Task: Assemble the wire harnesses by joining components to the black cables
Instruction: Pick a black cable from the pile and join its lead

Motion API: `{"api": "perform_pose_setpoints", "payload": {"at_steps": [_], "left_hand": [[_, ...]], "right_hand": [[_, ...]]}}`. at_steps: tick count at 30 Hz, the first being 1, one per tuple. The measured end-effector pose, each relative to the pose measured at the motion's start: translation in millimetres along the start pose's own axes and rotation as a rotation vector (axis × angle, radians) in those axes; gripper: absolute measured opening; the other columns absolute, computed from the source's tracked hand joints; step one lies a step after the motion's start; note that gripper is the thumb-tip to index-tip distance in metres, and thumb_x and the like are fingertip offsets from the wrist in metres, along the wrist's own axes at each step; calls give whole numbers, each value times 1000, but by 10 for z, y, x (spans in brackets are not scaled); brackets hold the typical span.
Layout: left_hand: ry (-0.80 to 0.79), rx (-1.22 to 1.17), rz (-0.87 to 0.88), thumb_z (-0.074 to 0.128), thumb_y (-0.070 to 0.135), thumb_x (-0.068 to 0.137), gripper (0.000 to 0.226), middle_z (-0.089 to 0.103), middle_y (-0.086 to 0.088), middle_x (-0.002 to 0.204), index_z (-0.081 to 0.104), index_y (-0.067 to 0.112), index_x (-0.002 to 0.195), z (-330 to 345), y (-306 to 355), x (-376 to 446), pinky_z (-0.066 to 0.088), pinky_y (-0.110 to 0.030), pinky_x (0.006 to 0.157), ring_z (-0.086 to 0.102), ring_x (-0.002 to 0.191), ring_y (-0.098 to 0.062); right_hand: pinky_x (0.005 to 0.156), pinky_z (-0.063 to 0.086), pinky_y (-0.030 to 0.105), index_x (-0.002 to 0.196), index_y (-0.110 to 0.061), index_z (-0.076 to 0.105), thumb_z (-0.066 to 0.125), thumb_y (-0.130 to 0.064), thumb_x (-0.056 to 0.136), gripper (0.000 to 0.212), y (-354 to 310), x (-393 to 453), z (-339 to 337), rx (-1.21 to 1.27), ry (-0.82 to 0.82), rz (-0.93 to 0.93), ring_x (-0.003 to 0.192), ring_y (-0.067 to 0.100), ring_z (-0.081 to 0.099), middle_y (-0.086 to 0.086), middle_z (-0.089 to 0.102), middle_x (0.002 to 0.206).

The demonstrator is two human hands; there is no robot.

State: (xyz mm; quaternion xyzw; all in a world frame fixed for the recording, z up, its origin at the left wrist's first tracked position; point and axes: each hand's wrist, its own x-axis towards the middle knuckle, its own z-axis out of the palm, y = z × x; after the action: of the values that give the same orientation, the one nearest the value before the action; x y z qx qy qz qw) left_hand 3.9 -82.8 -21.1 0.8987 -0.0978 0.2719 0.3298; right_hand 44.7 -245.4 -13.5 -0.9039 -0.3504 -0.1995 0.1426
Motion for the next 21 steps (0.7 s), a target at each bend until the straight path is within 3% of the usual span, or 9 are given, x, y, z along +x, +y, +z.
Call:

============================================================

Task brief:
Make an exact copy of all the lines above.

Solution to this problem:
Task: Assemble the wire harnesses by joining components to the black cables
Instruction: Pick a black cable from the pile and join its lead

Motion API: `{"api": "perform_pose_setpoints", "payload": {"at_steps": [_], "left_hand": [[_, ...]], "right_hand": [[_, ...]]}}`. at_steps: tick count at 30 Hz, the first being 1, one per tuple. The measured end-effector pose, each relative to the pose measured at the motion's start: translation in millimetres along the start pose's own axes and rotation as a rotation vector (axis × angle, radians) in those axes; gripper: absolute measured opening; the other columns absolute, computed from the source's tracked hand joints; step one lies a step after the motion's start; note that gripper is the thumb-tip to index-tip distance in metres, and thumb_x and the like are fingertip offsets from the wrist in metres, along the wrist's own axes at each step; calls give whole numbers, each value times 1000, but by 10 for z, y, x (spans in brackets are not scaled); brackets hold the typical span.
Layout: left_hand: ry (-0.80 to 0.79), rx (-1.22 to 1.17), rz (-0.87 to 0.88), thumb_z (-0.074 to 0.128), thumb_y (-0.070 to 0.135), thumb_x (-0.068 to 0.137), gripper (0.000 to 0.226), middle_z (-0.089 to 0.103), middle_y (-0.086 to 0.088), middle_x (-0.002 to 0.204), index_z (-0.081 to 0.104), index_y (-0.067 to 0.112), index_x (-0.002 to 0.195), z (-330 to 345), y (-306 to 355), x (-376 to 446), pinky_z (-0.066 to 0.088), pinky_y (-0.110 to 0.030), pinky_x (0.006 to 0.157), ring_z (-0.086 to 0.102), ring_x (-0.002 to 0.191), ring_y (-0.098 to 0.062); right_hand: pinky_x (0.005 to 0.156), pinky_z (-0.063 to 0.086), pinky_y (-0.030 to 0.105), index_x (-0.002 to 0.196), index_y (-0.110 to 0.061), index_z (-0.076 to 0.105), thumb_z (-0.066 to 0.125), thumb_y (-0.130 to 0.064), thumb_x (-0.056 to 0.136), gripper (0.000 to 0.212), y (-354 to 310), x (-393 to 453), z (-339 to 337), rx (-1.21 to 1.27), ry (-0.82 to 0.82), rz (-0.93 to 0.93), ring_x (-0.003 to 0.192), ring_y (-0.067 to 0.100), ring_z (-0.081 to 0.099), middle_y (-0.086 to 0.086), middle_z (-0.089 to 0.102), middle_x (0.002 to 0.206).

The demonstrator is two human hands; there is no robot.

State: (xyz mm; quaternion xyzw; all in a world frame fixed for the recording, z up, its origin at the left wrist's first tracked position; point and axes: each hand's wrist, its own x-axis towards the middle knuckle, its own z-axis out of the palm, y = z × x; after the action: of the values that give the same orientation, the one nearest the value before the action; x y z qx qy qz qw) left_hand 3.9 -82.8 -21.1 0.8987 -0.0978 0.2719 0.3298; right_hand 44.7 -245.4 -13.5 -0.9039 -0.3504 -0.1995 0.1426
Motion for the next 21 steps (0.7 s), a target at each bend until the straight path is within 3% of the usual span, or 9 are given, x, y, z along +x, +y, +z.
Call:

No additional response is needed to complete this exercise.